“It’s a meeting to make plans, that’s all. Now I’ve said enough about that, and you’ve asked enough questions.” A hint of frost was creeping into her voice. “Honestly,” she said, as if scolding a schoolboy. She finished dressing in silence, putting on her mink coat, her long red leather gloves and getting her handbag, and Michael let her alone.

  When Franziska was ready to go, Michael unlocked the door for her. Before he could turn the cut-glass knob, she placed her hand on his.

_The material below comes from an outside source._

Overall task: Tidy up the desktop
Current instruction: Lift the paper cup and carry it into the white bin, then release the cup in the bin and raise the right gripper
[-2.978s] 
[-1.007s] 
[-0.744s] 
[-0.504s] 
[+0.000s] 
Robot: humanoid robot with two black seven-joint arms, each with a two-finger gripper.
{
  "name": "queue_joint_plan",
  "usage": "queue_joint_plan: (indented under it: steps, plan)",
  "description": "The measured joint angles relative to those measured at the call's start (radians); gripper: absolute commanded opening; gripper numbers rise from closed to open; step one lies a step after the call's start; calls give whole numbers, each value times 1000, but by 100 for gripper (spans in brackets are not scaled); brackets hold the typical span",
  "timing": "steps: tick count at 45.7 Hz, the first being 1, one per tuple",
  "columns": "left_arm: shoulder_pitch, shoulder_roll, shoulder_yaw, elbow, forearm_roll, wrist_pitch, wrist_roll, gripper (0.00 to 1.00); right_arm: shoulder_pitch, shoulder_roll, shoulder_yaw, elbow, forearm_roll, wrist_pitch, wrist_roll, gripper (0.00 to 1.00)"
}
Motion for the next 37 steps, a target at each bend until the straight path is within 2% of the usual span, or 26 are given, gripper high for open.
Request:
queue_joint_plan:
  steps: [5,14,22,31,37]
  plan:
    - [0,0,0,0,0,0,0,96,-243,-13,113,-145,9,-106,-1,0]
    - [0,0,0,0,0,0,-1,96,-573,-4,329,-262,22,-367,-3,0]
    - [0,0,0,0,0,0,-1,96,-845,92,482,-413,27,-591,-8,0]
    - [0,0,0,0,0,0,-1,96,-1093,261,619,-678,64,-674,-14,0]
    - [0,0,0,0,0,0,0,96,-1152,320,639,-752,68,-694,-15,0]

  “I am never unprofessional,” she said. “Not when I’m working. Or…when I’m involved in a project. We won’t talk about this anymore.” It was a statement not to be challenged. Her face softened, and with it her voice. “If you’ll be downstairs in front of the hotel at ten-thirty, I’ll come for you.”

  “In public?” he asked.

  A naughty little laugh wanted so much to spring from her mouth. A muscle in her jaw moved to clench it shut, but her eyes were sparkling. “You,” she said, “are part gentleman and all beast.” The way she said it, that put him far ahead of other men she knew. She pushed him playfully on the chest, and then she opened the door for herself, went out into the hallway and closed the door behind her.

  One of the hardest things he’d ever done was not open the door and watch her walk away, heading for the staircase since the elevator wasn’t working due to the lack of lubricating fluids for the motor. He lay on the bed for awhile, but it smelled too much like her. He got up and in the bathroom splashed cold water in his face. The bathroom, too, was heady with her fragrance. She was even still in his own freshly-washed skin and hair. He would have to cut his nose off if he wanted to be rid of her.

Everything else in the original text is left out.